JazzArchitect: A Jazz Harmony Generation System Based on Recursive Probabilistic Grammar
This paper presents JazzArchitect, a jazz chord progression generation system based on the recursive Probabilistic Context-Free Grammar (PCFG) framework proposed by Rohrmeier (2020). Implemented in C++ with the JUCE audio framework, the system provides real-time audio synthesis and MIDI output capabilities. Through a 15-parameter style vector, the system can generate chord progressions in 9 different jazz styles, including Bebop, Cool Jazz, and Modal Jazz. The system implements three major substitution rules (tritone substitution, backdoor dominant, and Coltrane changes) along with Smither (2019) guide-tone voice leading optimization. This paper details the system architecture, algorithm design, and implementation specifics.
Keywords: Jazz harmony, Probabilistic context-free grammar, Chord progression generation, Voice leading, Music information retrieval
1. Introduction
1.1 Motivation
Jazz harmony is renowned for its complex chord progressions and rich substitution rules. Traditional jazz improvisers master these rules through years of study, but for computer music generation systems, simulating this musical knowledge remains a significant challenge.
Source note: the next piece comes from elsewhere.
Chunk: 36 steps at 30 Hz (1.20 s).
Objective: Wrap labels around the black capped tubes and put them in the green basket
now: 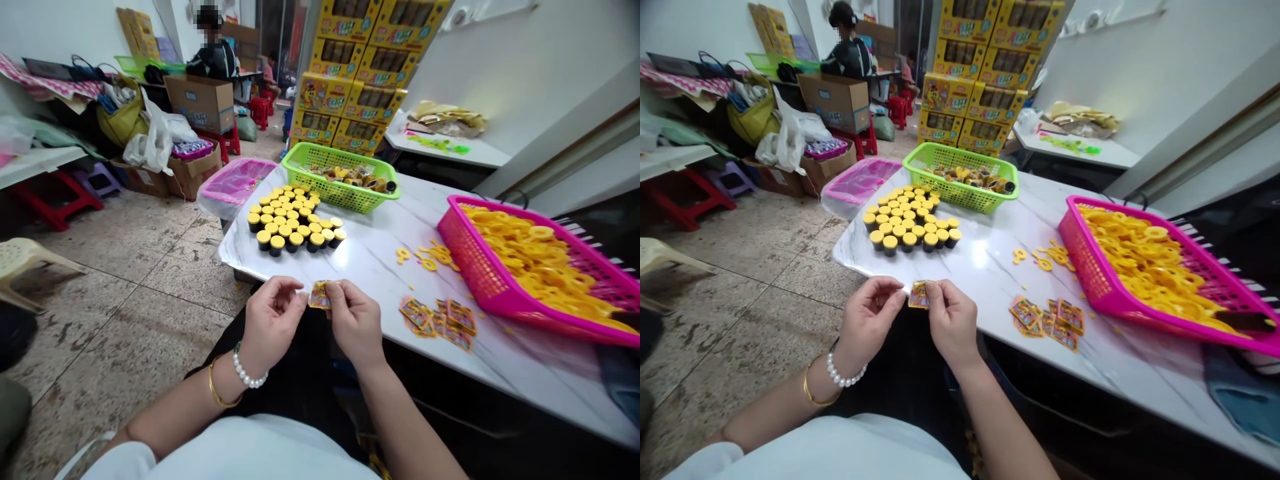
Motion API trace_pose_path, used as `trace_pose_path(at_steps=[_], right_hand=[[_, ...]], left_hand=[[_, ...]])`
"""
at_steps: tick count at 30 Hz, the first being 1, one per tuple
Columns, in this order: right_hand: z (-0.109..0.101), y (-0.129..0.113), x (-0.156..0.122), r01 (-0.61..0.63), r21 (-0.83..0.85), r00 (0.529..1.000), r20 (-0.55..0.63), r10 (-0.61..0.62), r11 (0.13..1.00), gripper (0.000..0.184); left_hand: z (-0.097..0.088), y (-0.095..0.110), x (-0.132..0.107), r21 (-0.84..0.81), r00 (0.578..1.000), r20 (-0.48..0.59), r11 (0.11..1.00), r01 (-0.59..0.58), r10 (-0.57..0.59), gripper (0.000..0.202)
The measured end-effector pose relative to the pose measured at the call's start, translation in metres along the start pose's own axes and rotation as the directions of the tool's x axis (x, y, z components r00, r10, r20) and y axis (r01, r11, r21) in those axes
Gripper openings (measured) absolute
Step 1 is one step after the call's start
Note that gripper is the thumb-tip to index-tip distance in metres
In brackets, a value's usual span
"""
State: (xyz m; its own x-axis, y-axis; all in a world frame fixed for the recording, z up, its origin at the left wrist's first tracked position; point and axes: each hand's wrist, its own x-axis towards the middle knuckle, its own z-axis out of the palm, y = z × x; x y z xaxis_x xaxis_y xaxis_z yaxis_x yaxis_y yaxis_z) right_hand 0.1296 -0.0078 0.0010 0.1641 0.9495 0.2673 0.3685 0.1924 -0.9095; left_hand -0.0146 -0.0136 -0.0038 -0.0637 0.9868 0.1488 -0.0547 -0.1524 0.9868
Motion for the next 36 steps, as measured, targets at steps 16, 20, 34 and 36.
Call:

Existing music generation methods fall into two main categories:
- Data-driven methods: Using deep learning (such as LSTM, Transformer) to learn harmonic patterns from corpora
- Rule-based methods: Generating based on music theory rules
While data-driven methods can produce fluent results, they lack interpretability and controllability. Rule-based methods offer precise control over the generation process, but traditional implementations tend to be overly rigid.
1.2 Research Objectives
This research aims to combine the advantages of both approaches:
- Adopt the recursive grammar framework proposed by Rohrmeier (2020) for theoretical foundation
- Use probabilistic weights to control rule selection, increasing generation diversity
- Implement a style parameter system allowing cross-era jazz style generation
- Provide complete audio synthesis and MIDI output functionality
1.3 Contributions
The main contributions of this research are:
- Complete implementation of the Rohrmeier (2020) PCFG framework in C++
- Design of a 15-parameter style vector system supporting 9 jazz style presets
- Integration of three major substitution rules and guide-tone voice leading optimization
- Development of a standalone application with graphical user interface
2. Related Work
2.1 Formal Grammar for Jazz Harmony
Steedman (1984) first proposed analyzing jazz chord sequences using formal grammar, treating jazz harmony as a linguistic structure. This study defined basic generation rules but did not address probabilistic weighting.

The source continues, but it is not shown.